• _TASK TO COMPLETE_:
From the entries below, output the line with "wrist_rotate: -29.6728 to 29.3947" and each following line up to and including the line with "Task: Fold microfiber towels", exactly as written.

• _Stored data_:
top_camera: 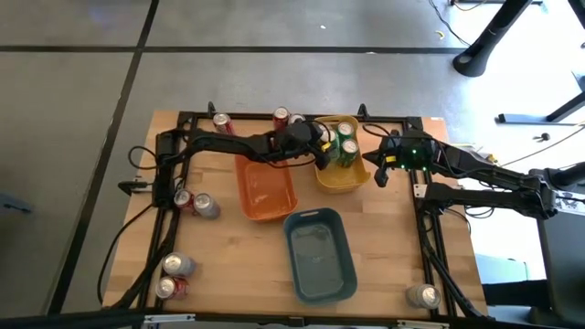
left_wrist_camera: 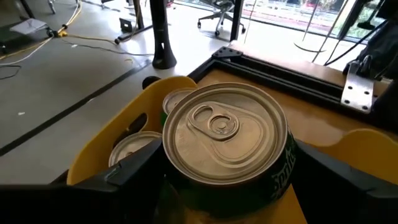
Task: Sort soda cans
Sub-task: Put the green soda can into the yellow bin
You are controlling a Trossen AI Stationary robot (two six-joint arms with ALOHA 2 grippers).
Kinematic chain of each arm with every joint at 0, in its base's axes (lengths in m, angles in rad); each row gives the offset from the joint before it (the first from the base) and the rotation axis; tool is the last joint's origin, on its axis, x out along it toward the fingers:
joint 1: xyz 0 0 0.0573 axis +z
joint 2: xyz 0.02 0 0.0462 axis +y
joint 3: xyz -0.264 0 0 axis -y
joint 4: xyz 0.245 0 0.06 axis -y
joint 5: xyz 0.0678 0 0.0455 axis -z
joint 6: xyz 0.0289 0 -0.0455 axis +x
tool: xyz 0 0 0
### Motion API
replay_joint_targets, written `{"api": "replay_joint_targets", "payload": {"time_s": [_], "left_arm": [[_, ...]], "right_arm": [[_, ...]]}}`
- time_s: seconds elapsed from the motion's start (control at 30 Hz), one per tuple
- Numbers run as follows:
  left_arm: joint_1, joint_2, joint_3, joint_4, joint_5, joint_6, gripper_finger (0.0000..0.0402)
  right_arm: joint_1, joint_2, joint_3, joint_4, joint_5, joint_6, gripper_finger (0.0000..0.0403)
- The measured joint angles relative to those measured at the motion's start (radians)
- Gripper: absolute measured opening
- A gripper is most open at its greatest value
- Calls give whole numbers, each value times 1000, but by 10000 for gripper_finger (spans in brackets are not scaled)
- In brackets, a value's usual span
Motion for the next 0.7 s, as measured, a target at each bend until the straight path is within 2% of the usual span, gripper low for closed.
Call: {"api": "replay_joint_targets", "payload": {"time_s": [0.47, 0.7], "left_arm": [[2, 49, -1, -4, -2, 0, 286], [8, 50, -1, -9, -11, 113, 294]], "right_arm": [[0, 0, 0, 5, 1, -2, 5], [0, 0, -1, 46, 1, -6, 5]]}}
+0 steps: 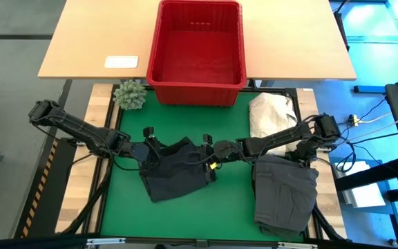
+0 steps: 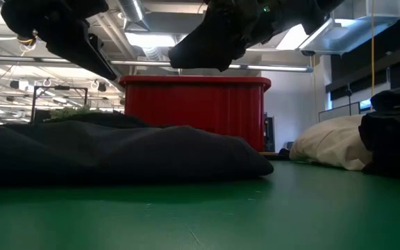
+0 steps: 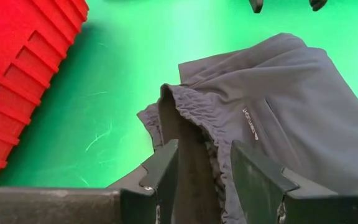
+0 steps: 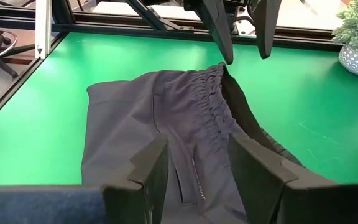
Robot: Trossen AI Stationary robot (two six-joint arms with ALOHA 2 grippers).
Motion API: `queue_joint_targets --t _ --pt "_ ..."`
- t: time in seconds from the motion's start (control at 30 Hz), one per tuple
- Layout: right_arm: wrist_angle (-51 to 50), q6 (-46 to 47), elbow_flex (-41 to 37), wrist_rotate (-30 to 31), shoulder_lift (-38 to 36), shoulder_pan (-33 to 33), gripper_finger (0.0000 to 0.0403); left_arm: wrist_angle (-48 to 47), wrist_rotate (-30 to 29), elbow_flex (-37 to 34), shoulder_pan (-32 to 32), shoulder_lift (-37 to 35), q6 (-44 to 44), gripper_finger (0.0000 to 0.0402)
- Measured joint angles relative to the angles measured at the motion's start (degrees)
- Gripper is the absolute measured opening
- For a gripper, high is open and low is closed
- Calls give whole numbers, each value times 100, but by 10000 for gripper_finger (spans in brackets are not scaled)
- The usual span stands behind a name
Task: Fold laundry
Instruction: Fold the gray short
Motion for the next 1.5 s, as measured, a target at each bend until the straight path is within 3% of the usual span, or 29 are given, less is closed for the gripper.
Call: queue_joint_targets --t 0.47,0.7,1.1,1.5 --pt "0 -22 0 -248 2 -4 165 -45 103 0 2 0 164 138" --pt "3 -24 0 112 7 -4 165 -40 103 0 4 0 100 138" --pt "3 289 0 93 7 0 165 132 530 0 4 0 -178 138" --pt "-11 234 0 88 7 -2 165 186 535 0 -209 22 -345 138"
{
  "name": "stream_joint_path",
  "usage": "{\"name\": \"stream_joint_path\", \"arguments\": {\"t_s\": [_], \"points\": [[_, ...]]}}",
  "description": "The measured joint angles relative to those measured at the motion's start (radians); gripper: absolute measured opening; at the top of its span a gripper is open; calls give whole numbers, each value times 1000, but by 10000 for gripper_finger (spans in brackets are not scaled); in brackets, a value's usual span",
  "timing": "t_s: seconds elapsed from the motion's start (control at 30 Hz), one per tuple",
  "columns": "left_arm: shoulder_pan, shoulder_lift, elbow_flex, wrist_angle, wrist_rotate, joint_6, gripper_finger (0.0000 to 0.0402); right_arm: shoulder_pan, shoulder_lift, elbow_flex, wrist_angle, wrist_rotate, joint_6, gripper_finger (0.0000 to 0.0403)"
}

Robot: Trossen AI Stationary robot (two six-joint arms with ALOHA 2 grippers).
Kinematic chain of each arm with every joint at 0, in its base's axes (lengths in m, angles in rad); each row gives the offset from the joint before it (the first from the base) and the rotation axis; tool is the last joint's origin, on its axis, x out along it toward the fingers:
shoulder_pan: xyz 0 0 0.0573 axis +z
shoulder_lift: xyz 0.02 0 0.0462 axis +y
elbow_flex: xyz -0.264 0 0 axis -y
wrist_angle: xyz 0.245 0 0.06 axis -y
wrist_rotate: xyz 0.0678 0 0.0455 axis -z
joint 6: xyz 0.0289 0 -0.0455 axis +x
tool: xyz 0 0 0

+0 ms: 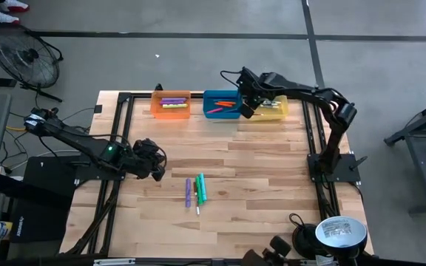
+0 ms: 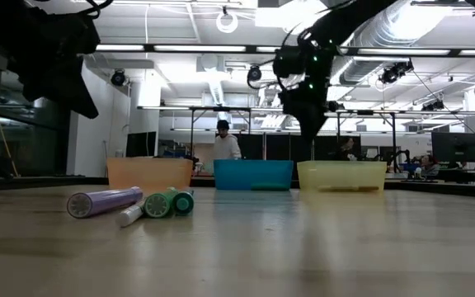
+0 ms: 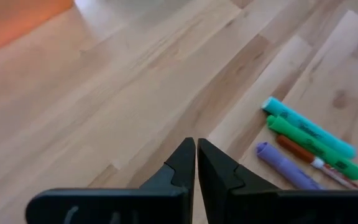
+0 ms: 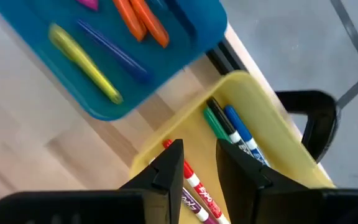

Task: Pick & Place Markers
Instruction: Put the light violet highlighter into the orange bin

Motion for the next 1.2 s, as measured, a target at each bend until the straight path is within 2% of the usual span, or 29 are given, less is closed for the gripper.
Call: {"name": "stream_joint_path", "arguments": {"t_s": [0.13, 0.37, 0.67, 0.97, 1.1, 1.2], "points": [[0, 0, 0, 39, 26, 0, 17, 22, 0, 86, -75, -23, -2, 83], [0, 1, 0, 71, 28, -1, 17, 74, -1, 218, -214, -146, 16, 83], [0, 1, 0, 95, 28, -2, 17, 201, -12, 244, -278, -232, 80, 83], [0, 3, 0, 161, 65, -3, 17, 373, -23, 244, -299, -185, 156, 83], [0, 39, 0, 203, 82, -3, 17, 440, -28, 224, -300, -130, 180, 83], [0, 67, 0, 223, 93, -3, 17, 477, -29, 202, -299, -132, 211, 83]]}}
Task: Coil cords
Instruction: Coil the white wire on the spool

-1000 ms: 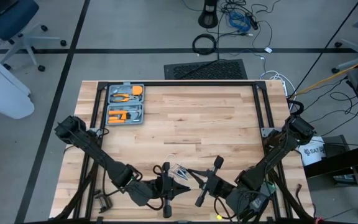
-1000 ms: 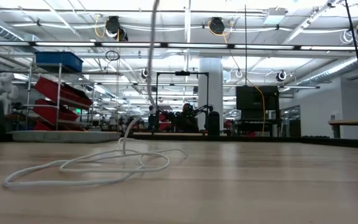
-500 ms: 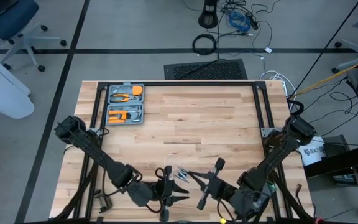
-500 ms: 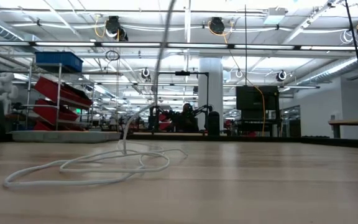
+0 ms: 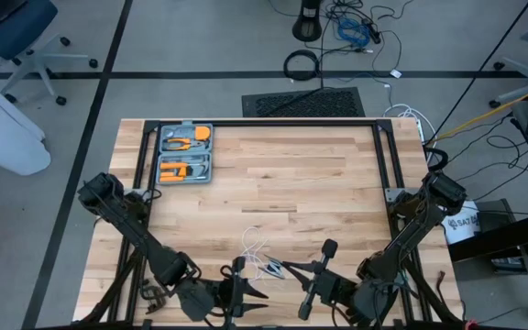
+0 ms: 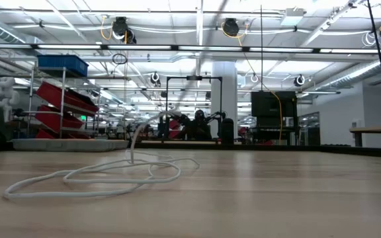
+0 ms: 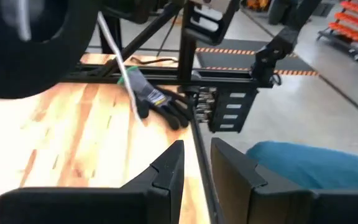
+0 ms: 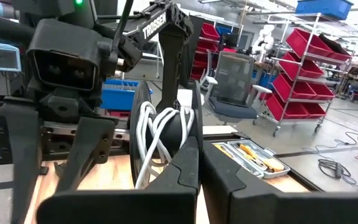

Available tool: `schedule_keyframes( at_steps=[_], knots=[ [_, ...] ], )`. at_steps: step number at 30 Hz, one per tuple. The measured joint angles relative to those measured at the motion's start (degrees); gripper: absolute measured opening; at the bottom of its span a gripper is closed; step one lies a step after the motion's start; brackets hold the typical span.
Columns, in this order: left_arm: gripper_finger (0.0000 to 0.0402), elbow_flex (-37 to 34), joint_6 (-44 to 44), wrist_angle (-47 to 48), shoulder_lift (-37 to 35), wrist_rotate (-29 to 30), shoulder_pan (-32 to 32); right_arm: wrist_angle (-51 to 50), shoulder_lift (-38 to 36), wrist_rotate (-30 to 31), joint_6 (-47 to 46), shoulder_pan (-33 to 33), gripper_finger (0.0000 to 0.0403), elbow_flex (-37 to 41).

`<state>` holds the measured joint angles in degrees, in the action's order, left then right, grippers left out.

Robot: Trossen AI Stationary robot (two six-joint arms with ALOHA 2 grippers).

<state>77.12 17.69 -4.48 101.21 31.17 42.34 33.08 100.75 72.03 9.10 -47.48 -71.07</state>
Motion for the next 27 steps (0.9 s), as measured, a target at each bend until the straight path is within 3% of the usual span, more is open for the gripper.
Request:
schedule_keyframes(
  at_steps=[6,16,22,27],
  knots=[
    [0.0085,0.0,0.0,-0.5,0.5,2.2,0.2,0.6,0.0,0.0,0.7,-0.4,0.0,0.0],
    [0.0089,0.0,-6.3,-8.4,8.8,3.6,-1.6,4.3,0.0,-0.1,4.0,-2.1,0.0,0.0],
    [0.0128,0.0,-6.0,-9.2,10.9,3.9,-3.4,7.0,0.0,0.0,6.7,-3.6,0.0,0.0],
    [0.0161,0.0,-6.6,-10.9,12.6,7.7,-3.4,7.3,0.0,0.1,7.1,-4.3,0.0,0.0]
  ],
)
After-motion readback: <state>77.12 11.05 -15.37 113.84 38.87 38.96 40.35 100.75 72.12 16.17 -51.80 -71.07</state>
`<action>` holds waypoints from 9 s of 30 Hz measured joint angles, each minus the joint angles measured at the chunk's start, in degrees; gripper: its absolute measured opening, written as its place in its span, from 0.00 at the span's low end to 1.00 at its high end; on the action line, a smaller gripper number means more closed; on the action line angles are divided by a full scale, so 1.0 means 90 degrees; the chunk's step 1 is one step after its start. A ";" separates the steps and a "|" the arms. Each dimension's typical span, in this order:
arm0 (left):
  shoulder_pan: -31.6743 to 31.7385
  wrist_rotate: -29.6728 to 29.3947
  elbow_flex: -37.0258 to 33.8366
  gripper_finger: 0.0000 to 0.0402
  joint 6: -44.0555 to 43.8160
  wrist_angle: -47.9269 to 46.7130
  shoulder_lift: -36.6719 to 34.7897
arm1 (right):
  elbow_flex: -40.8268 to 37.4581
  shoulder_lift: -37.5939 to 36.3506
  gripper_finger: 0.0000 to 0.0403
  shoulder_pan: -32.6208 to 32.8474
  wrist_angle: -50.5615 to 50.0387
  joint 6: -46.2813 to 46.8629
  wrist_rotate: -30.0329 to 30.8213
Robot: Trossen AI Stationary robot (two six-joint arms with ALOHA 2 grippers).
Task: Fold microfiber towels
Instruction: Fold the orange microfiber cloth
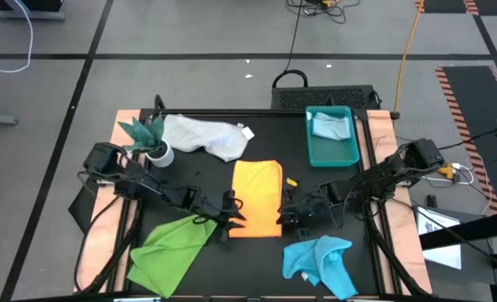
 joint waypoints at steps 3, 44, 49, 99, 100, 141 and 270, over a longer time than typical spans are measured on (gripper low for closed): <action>0.0218 -0.0696 0.0023 0.29 0.0245 -0.0127 0.0037 | -0.0014 0.0169 0.02 0.0027 0.0567 -0.0005 0.0241; 0.1711 -0.2278 -0.0276 0.29 -0.0362 -0.0269 0.0268 | -0.0040 0.0096 0.02 -0.0467 -0.0103 0.1740 0.3089; 0.1827 -0.2286 -0.0275 0.29 -0.0426 -0.0244 0.0663 | -0.0198 0.0368 0.02 -0.1186 0.0047 0.1785 0.3063; 0.1264 -0.0951 -0.0158 0.29 0.0990 0.1145 0.1010 | 0.1071 0.1678 0.31 0.1357 -0.0612 -0.0493 0.1949; 0.1153 -0.0950 -0.0119 0.29 0.1133 0.1213 0.0987 | 0.1071 0.1665 0.28 0.1357 -0.0619 -0.0506 0.2033; -0.1299 -0.2836 -0.0052 0.53 0.1383 0.0868 0.0868 | 0.0802 0.1040 0.01 0.0250 -0.0399 0.2166 0.1738; 0.0589 -0.2316 -0.0062 0.26 -0.0191 -0.1596 -0.0412 | -0.0735 -0.0783 0.25 -0.0342 -0.0723 0.2305 0.2365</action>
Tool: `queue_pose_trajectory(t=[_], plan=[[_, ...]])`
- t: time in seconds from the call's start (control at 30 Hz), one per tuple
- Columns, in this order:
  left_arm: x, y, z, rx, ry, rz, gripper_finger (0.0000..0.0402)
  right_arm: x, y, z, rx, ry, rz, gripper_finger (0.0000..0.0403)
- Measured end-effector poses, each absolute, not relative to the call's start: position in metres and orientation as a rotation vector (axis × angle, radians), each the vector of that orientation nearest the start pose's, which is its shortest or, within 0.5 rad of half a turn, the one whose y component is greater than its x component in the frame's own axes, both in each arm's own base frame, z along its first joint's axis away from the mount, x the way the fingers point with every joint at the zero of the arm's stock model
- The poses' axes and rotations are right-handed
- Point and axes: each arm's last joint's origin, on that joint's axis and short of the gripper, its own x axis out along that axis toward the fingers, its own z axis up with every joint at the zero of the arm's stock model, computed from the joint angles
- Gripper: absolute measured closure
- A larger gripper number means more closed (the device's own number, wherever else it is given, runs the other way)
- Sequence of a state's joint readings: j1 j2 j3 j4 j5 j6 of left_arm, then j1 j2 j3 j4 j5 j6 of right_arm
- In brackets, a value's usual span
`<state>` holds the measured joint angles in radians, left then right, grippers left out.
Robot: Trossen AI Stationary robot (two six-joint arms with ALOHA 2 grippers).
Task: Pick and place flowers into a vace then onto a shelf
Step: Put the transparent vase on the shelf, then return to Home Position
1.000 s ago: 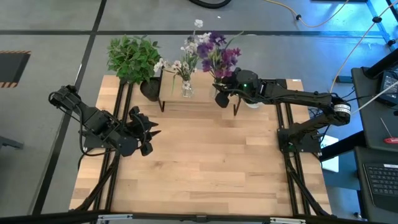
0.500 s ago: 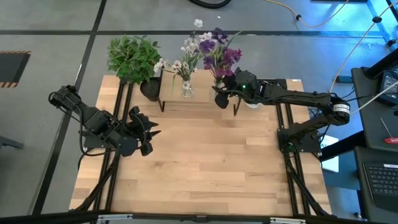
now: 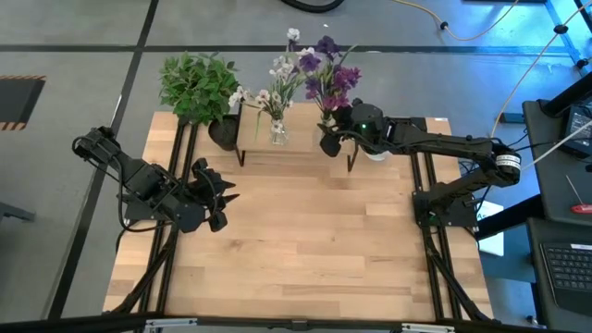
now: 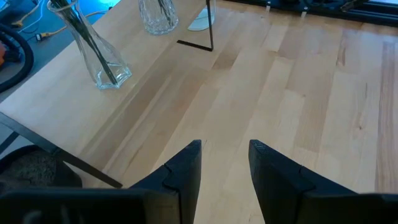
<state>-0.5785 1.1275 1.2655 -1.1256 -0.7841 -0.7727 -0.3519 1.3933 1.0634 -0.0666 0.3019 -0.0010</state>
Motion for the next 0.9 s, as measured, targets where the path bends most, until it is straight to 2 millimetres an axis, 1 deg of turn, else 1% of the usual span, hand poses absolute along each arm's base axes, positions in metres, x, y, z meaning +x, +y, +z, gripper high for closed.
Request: queue_pose_trajectory(t=[0.13, 0.3, 0.77, 0.9], plan=[[0.1701, -0.0866, 0.3615, -0.110, 0.630, 0.457, 0.0274, 0.2917, -0.1141, 0.3039, 0.025, 0.401, -0.578, 0.0162], [0.1700, -0.0866, 0.3615, -0.111, 0.630, 0.457, 0.0274, 0.2910, -0.1133, 0.3019, 0.046, 0.421, -0.563, 0.0155], [0.1700, -0.0871, 0.3611, -0.146, 0.636, 0.452, 0.0274, 0.2903, -0.1132, 0.3013, 0.043, 0.432, -0.566, 0.0074], [0.1700, -0.0871, 0.3611, -0.146, 0.636, 0.452, 0.0274, 0.2886, -0.1146, 0.3007, 0.029, 0.445, -0.640, 0.0062]])
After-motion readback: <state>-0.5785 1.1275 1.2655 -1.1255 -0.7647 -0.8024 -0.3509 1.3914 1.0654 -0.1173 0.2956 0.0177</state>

• _THE COMPLETED TASK_:
  wrist_rotate: -29.6728 to 29.3947
  elbow_flex: -37.0258 to 33.8366
  gripper_finger: 0.0000 to 0.0402
  joint 6: -44.0555 to 43.8160
  wrist_angle: -47.9269 to 46.7130
  shoulder_lift: -36.6719 to 34.7897
arm1 (right):
  elbow_flex: -40.8268 to 37.4581
  shoulder_lift: -37.5939 to 36.3506
  gripper_finger: 0.0000 to 0.0403
  shoulder_pan: -32.6208 to 32.8474
  wrist_angle: -50.5615 to 50.0387
  joint 6: -46.2813 to 46.8629
  wrist_rotate: -30.0329 to 30.8213
Robot: Trossen AI Stationary robot (two six-joint arms with ALOHA 2 grippers).
Task: Fold microfiber towels

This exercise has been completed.